**Task statement:** Pictures stay out. Extract the lines below from the first one through the line with "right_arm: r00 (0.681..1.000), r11", both included.

BEGIN

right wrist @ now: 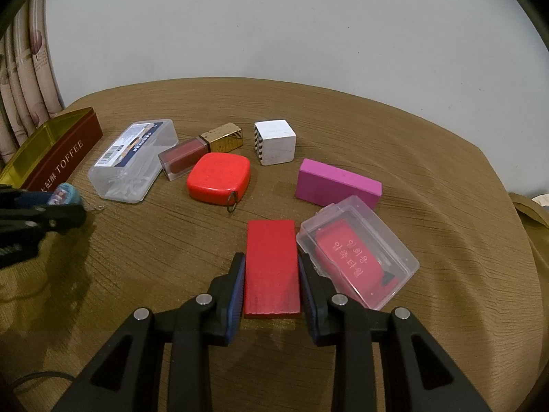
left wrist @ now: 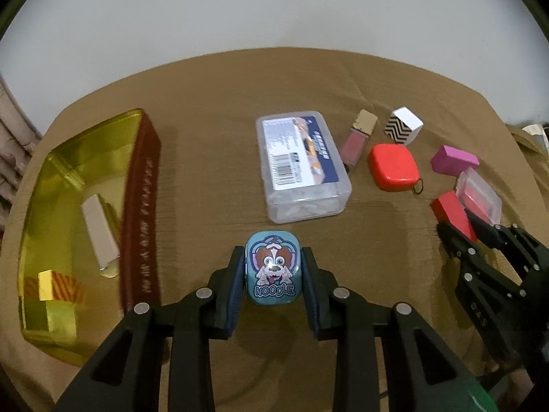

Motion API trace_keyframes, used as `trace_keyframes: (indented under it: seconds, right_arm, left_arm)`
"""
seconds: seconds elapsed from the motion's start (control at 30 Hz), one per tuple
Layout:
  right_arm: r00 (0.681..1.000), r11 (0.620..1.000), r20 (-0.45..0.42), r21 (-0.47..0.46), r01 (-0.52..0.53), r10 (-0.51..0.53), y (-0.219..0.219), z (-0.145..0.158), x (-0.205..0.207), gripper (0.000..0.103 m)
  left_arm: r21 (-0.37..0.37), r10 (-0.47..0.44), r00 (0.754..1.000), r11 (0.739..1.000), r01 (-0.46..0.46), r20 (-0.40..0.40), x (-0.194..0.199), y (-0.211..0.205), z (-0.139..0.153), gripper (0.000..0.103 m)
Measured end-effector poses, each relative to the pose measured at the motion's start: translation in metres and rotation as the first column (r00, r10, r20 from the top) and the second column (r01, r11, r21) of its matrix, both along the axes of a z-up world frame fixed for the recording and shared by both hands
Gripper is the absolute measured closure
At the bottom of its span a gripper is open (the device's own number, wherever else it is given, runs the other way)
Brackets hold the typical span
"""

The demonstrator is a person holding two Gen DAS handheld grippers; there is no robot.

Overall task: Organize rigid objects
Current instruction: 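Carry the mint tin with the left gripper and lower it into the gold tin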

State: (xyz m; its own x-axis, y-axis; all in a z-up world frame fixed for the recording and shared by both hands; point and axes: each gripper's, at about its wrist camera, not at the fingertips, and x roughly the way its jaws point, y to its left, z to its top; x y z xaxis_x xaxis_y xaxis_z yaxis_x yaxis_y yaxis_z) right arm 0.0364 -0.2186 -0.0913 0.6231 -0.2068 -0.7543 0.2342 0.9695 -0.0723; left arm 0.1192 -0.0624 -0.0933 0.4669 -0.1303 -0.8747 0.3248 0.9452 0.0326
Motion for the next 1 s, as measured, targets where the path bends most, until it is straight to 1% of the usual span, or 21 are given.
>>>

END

**Solution to the problem:**
right wrist @ now: 
left wrist @ now: 

Motion API trace_keyframes, used as `trace_keyframes: (indented under it: seconds, right_arm, left_arm)`
"""
seconds: seconds elapsed from the motion's start (control at 30 Hz), one per tuple
Layout:
  right_arm: r00 (0.681..1.000), r11 (0.620..1.000), r20 (-0.45..0.42), r21 (-0.47..0.46), r01 (-0.52..0.53), r10 (-0.51..0.53), y (-0.219..0.219), z (-0.145..0.158), x (-0.205..0.207), gripper (0.000..0.103 m)

The output is done.